Wer mutig ist, greift in diesem Sommer zur Trendfarbe Magenta. Die knallige Farbe kommt besonders gut bei der Dekoration oder in Blumensträußen zur Geltung. „Wem das zu gewagt ist, liegt mit Pastelltönen nach wie vor richtig“, so die Expertin. „Was Kleider und Accessoires betrifft, sind bei den Bräuten aktuell Perlen und große Schleifen sehr gefragt.“ Und bei den Männern?

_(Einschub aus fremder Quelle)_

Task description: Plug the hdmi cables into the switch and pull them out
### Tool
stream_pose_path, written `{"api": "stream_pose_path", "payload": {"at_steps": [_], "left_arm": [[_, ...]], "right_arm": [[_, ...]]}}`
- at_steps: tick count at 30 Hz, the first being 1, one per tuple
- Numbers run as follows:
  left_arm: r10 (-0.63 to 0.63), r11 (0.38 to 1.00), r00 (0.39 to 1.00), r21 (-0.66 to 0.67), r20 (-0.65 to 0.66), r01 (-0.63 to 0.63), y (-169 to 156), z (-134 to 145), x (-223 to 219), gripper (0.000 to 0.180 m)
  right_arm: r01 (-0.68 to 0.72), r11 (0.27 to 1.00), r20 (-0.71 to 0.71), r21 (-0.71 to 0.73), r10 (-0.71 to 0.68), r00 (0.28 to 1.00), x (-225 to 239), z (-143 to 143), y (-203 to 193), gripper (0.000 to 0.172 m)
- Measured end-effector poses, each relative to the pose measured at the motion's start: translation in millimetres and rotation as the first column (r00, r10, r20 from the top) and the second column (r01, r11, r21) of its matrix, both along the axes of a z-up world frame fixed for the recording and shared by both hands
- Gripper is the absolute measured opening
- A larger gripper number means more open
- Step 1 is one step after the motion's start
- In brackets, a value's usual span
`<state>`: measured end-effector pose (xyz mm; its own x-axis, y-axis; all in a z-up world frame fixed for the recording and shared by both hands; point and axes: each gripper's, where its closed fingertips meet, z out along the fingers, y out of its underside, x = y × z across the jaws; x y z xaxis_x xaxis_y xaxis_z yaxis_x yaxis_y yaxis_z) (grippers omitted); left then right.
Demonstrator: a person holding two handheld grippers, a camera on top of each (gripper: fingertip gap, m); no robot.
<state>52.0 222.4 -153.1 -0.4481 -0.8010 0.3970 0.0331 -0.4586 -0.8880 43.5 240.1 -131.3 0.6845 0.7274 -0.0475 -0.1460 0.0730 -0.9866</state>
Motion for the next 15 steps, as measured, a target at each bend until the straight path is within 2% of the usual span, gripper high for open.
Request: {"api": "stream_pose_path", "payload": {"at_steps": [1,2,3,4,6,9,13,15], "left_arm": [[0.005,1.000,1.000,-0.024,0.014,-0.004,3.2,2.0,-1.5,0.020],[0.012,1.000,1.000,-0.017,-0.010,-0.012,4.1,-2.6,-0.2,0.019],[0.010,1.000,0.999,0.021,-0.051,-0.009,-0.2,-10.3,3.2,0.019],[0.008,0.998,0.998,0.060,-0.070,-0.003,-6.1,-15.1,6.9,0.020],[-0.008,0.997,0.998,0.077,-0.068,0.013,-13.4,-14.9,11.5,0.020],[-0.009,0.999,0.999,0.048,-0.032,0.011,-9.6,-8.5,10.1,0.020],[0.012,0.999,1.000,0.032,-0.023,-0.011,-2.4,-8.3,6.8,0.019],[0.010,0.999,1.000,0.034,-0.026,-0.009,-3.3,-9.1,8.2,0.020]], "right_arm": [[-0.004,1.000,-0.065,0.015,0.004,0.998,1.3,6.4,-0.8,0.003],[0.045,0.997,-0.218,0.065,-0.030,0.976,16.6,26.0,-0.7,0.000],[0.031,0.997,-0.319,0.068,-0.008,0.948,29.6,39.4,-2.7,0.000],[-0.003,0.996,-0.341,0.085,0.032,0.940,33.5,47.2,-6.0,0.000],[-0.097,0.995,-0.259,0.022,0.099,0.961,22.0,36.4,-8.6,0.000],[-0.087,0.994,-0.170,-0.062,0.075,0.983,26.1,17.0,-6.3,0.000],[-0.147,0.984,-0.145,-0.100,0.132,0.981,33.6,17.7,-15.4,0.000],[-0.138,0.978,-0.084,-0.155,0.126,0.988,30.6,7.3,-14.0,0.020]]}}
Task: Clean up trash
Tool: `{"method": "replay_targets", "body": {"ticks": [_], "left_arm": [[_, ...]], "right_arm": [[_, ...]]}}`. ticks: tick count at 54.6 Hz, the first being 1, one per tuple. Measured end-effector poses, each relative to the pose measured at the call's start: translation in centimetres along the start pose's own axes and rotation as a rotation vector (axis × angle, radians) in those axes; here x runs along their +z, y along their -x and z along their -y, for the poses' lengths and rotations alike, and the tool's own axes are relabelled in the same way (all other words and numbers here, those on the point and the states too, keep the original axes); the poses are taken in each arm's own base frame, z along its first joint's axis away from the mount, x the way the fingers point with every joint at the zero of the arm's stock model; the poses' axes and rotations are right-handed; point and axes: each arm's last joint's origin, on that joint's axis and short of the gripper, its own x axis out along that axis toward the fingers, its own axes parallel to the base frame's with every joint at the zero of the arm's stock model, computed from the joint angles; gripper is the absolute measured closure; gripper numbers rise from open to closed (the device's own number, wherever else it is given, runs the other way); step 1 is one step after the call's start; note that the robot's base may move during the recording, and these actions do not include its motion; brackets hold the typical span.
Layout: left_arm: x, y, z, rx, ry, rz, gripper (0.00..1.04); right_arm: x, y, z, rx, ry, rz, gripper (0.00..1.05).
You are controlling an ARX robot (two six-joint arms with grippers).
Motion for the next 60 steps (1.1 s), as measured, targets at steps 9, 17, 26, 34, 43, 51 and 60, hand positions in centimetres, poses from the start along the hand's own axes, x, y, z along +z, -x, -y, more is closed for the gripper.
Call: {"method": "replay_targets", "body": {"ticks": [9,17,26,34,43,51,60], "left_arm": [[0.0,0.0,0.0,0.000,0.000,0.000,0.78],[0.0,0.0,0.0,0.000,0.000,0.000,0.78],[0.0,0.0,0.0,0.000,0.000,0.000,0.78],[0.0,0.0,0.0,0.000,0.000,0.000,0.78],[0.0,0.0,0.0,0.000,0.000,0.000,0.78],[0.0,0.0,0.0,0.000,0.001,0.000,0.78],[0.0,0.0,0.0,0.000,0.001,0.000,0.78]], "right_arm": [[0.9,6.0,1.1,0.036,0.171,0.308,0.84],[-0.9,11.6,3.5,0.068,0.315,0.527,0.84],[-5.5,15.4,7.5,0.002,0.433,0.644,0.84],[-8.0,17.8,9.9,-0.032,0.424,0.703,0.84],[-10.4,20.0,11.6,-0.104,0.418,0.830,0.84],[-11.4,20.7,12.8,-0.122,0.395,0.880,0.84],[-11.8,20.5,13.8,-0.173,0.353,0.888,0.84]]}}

Auch bei ihnen gehe der Trend zu mehr Farbe, zum Beispiel in Hellblau oder Salbei.
Wurden während der Corona-Pandemie kleinere Hochzeitsfeiern, sogenannte Micro Weddings, bevorzugt, wollen viele Verlobte ihre Liebe nun wieder in großem Kreis feiern. Doch Obacht, wer sich kurzfristig entscheidet, in diesem Sommer noch heiraten zu wollen, der muss Glück haben oder flexibel sein, denn viele der beliebten Hochzeitslocations in Bremen sind zumindest an den Wochenenden bereits ausgebucht. Vereinzelt gibt es jedoch auch noch kurzfristige Termine, bestätigen einige Veranstalter auf Nachfrage. Die Frühlings- und Sommermonate sind auch in den Bremer Standesämtern beliebt. Ein zeitnaher Termin für eine Eheschließung werde jedoch immer möglich sein, heißt es. Schwieriger wird es dagegen in den 14 Außentraustandorten der Stadt. Im Rathaus bekommen Paare beispielsweise erst im Oktober wieder einen Termin. Dort sollte bereits Monate im Voraus reserviert werden.